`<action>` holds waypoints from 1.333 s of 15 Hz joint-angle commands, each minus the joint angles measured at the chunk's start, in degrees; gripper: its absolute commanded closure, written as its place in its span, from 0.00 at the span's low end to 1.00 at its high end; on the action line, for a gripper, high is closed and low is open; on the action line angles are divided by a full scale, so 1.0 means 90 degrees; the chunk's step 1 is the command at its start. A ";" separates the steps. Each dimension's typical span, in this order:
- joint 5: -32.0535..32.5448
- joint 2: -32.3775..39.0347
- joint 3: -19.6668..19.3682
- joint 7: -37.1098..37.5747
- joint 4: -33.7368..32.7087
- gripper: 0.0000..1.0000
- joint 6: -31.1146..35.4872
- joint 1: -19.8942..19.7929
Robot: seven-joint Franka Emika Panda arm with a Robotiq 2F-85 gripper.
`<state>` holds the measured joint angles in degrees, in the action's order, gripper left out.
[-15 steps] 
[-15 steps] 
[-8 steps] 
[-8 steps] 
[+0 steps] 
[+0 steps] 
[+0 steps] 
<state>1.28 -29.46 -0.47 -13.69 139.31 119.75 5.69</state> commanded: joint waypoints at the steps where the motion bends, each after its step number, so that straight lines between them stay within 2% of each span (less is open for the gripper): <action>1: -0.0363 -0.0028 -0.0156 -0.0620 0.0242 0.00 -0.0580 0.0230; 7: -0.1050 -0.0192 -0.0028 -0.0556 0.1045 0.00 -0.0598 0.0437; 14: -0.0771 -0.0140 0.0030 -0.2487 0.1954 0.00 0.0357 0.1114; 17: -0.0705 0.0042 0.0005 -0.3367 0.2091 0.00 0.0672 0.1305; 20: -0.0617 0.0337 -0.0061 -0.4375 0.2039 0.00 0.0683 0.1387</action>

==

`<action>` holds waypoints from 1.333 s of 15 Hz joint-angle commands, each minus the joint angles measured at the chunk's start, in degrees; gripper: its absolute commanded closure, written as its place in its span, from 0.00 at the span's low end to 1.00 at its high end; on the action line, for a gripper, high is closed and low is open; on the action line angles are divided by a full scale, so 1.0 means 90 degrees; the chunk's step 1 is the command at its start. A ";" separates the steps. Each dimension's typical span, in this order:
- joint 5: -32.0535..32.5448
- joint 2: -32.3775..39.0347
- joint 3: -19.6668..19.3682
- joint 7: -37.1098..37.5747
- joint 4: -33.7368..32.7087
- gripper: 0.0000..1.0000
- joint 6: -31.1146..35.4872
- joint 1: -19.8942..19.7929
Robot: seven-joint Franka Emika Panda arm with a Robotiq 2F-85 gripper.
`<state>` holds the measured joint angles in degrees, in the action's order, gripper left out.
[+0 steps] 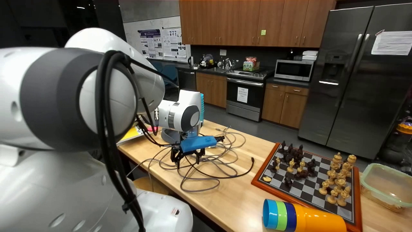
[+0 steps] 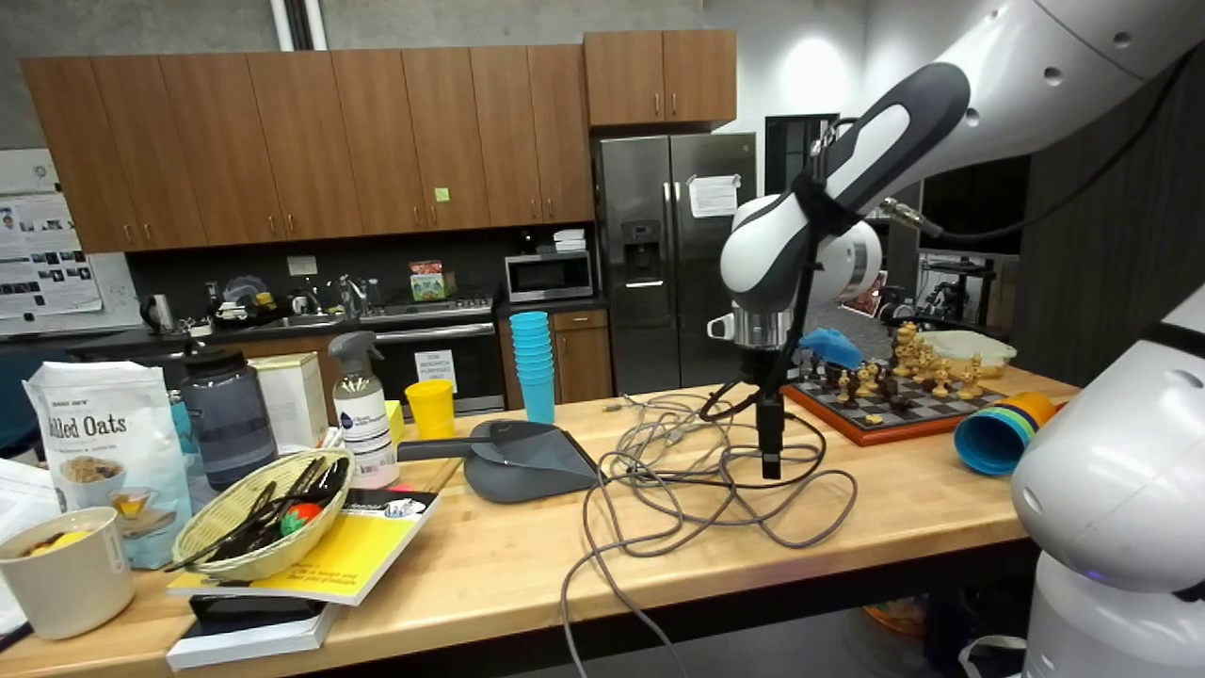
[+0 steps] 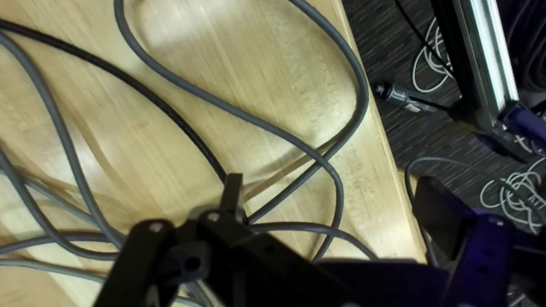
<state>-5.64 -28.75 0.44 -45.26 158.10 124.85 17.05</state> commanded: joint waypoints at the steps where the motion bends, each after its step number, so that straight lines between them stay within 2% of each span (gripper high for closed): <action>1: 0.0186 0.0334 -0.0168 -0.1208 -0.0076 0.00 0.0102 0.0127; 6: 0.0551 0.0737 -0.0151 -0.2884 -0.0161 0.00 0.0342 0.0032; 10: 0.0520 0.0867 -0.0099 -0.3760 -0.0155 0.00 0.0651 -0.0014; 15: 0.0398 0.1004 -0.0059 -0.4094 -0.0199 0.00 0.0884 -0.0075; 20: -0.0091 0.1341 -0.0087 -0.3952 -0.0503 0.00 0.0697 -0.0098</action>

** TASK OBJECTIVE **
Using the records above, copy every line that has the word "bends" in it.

** RESPONSE AREA **
<state>1.28 -29.46 -0.47 -13.69 139.31 119.75 5.69</state> commanded: joint waypoints at the steps where the motion bends, each after its step number, so that straight lines between them stay within 2% of each span (less is open for the gripper): <action>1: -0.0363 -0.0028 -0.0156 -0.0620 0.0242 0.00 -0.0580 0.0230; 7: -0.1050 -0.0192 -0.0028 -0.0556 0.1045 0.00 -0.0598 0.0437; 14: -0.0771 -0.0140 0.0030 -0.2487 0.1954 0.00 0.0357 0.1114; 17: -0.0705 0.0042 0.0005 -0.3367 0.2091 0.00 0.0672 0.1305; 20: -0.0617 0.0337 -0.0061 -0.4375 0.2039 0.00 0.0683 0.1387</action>
<state>-5.64 -28.75 0.44 -45.26 158.10 124.85 17.05</state> commanded: joint waypoints at the steps where the motion bends, each after its step number, so that straight lines between them stay within 2% of each span (gripper high for closed): <action>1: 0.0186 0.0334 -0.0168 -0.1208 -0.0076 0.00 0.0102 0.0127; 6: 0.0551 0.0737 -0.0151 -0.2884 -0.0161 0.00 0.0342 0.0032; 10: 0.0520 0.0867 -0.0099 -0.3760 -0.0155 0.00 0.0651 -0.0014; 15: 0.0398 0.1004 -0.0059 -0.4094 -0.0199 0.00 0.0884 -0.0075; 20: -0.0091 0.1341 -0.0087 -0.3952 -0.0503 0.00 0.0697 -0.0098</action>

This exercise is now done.